Paul Daimler, son of Gottlieb, was hired as Chief Engineer in 1923, to modernize the engines in the lineup. The first car to benefit from his expertise was the 300 Model. Power was from a 3.2-liter, double-overhead camshaft straight eight engine. After Daimler's departure Fritz Fiedler designed a single-overhead cam straight-eight engine for the Horch 450, which was followed by the 6-liter V-12 powered 600 and 670 Models in 1931 and the 3.5-liter V8 engined 830B in 1933. Horch attracted wealthy clientele, and their cars wore elaborate and exclusive bodies ranging from cabriolet to a close limousine.

Horch became part of the Auto Union in 1932, joining with Audi, DKW and Wanderer. In 1936, Horch introduced the 4.9-liter Type 853 with power by a Fiedler-design, SOHC, ten-bearing straight eight mounted in a well-built chassis and fitted with a four-speed overdrive gearbox with servo-assisted hydraulic brakes providing the stopping power. The 853 and 853a would remain in production until the outbreak of war, by which time 950 of these exclusive vehicles had been built.
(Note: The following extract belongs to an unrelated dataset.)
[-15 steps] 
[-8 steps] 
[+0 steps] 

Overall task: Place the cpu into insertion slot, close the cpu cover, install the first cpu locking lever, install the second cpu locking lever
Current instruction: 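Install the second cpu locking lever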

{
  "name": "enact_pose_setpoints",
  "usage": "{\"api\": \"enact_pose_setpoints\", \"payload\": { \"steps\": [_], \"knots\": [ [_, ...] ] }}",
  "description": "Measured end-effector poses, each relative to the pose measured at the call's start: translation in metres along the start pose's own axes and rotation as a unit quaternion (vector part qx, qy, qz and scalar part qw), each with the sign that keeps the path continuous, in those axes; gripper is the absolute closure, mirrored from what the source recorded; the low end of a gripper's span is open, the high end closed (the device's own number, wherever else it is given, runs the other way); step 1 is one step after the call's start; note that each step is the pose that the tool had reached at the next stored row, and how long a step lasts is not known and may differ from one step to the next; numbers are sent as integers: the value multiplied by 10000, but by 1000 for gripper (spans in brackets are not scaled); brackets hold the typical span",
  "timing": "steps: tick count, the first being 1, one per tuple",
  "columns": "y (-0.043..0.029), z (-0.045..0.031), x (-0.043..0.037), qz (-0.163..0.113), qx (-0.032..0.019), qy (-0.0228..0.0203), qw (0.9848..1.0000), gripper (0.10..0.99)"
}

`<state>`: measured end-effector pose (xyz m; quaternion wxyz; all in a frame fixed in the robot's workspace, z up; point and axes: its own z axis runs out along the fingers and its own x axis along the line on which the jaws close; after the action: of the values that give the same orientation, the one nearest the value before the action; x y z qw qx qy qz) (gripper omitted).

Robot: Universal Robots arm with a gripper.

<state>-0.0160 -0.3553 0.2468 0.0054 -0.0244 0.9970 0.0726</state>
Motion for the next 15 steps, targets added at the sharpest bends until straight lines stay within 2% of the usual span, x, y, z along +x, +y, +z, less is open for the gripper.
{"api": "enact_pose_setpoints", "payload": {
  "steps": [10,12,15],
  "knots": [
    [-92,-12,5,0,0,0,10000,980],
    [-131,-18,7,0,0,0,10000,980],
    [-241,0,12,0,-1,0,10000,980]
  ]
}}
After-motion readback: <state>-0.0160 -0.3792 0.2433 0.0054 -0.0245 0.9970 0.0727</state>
After WW2, Horch's Zwickau factory ended up on the eastern side of the border where it would eventually be pressed into service manufacturing the utilitarian Trabant.

This particular 1936 Horch 853 was purchased in Hungary in 2011 by Appel Klassiker. The car's original body was lost either during World War II or after, thus it is not clear if the car original carried a factory Sportcabriolet of an independently coachbuilt body when new. After Klassiker acquired the car, it was given a restoration in 2011 that was completed in 2017, taking thousands of working hours. A replica body in the style of the style of the Horch 853 Spezialroadster was built. It is believed that only seven examples of the Spezialroadster were built in period.

The finished vehicle was painted in a period-correct appearance consisting of silver metallic. A coach line was applied through the mudguards, doors, bonnet, and the rear of the body. The interior was done in black velour carpet, piped in the same leather that was used for the seats. The dashboard was done in burl wood veneer that was lacquered and polished.

Power is from a 4494 SOHC inline 8-cylidner engine fitted with a single carburetor and offering 100 horsepower. There is a five-speed manual transmission, independent front suspension, and four-wheel hydraulic drum brakes.